Damit hat die Partei nicht nur ihr Gesicht zu ihrem überdeutlichen Nachteil geändert, sondern auch die Voraussetzungen verspielt, bundesweit erfolgreich sein zu können. Im gesamten Westdeutschland wird sie so keinen Erfolgt haben können, und das zu Recht. Der Rauswurf von Kalbitz -wie auch die Flügel-Auflösung vor einigen Wochen- sind der Versuch der verbliebenen politikfähigen liberalen, demokratisch-konservativen und libertären Kräfte den rechtsradikalen Narrensaum abzuschütteln. Allerdings bezweifele ich, dass das mit der gebotenen Rigorosität gelingen kann. Der Ruf ist ohnehin ruiniert, was sonst?

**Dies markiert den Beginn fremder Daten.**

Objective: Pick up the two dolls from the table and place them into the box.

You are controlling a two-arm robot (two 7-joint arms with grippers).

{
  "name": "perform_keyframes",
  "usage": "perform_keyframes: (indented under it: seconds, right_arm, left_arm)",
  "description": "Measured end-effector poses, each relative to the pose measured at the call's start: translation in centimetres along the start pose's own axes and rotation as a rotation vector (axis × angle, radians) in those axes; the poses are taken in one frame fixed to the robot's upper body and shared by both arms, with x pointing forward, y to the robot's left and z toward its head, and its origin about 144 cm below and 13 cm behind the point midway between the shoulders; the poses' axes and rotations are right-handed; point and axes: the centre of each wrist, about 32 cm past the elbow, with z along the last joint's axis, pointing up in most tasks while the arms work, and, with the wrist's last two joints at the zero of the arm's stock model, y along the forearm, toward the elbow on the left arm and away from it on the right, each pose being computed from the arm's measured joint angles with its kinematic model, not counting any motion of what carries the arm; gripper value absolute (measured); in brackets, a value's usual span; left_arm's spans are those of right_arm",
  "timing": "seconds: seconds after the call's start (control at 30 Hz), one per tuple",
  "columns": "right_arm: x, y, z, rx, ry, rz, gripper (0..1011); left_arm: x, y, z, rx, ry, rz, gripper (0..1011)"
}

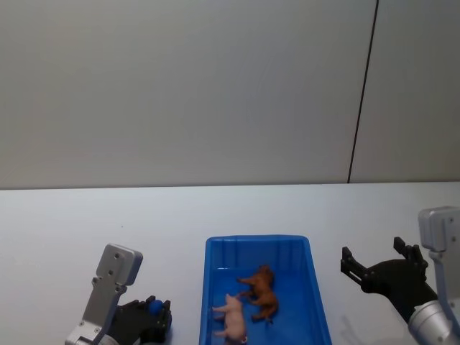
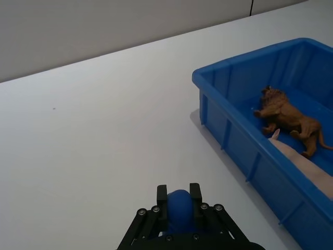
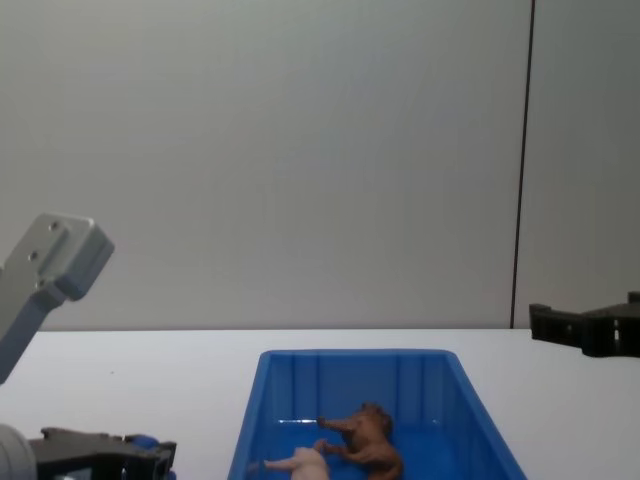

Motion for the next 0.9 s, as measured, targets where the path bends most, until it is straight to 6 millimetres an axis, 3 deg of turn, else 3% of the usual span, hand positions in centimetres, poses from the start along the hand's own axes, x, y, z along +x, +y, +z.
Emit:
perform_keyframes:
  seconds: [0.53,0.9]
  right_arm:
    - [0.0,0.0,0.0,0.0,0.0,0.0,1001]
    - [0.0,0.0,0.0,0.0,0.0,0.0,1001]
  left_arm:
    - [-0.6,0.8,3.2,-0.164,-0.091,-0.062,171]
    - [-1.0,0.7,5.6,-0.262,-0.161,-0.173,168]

Um es deutlich zu sagen: Ja, das Land bräuchte eine vernünftige demokratische Opposition, die sich in aller Deutlichkeit von den anderen Parteien abhebt; was das Land ganz sicher nicht braucht, ist eine AfD, die von Rechtsradikalen geprägt ist. Höcke, Kalbitz und Konsorten sind die Totengräber einer AfD, die eigentlich eine vernünftige, demokratische und politikfähige Gegenbewegung zum Irrsinn der etablieren Parteien sein wollte.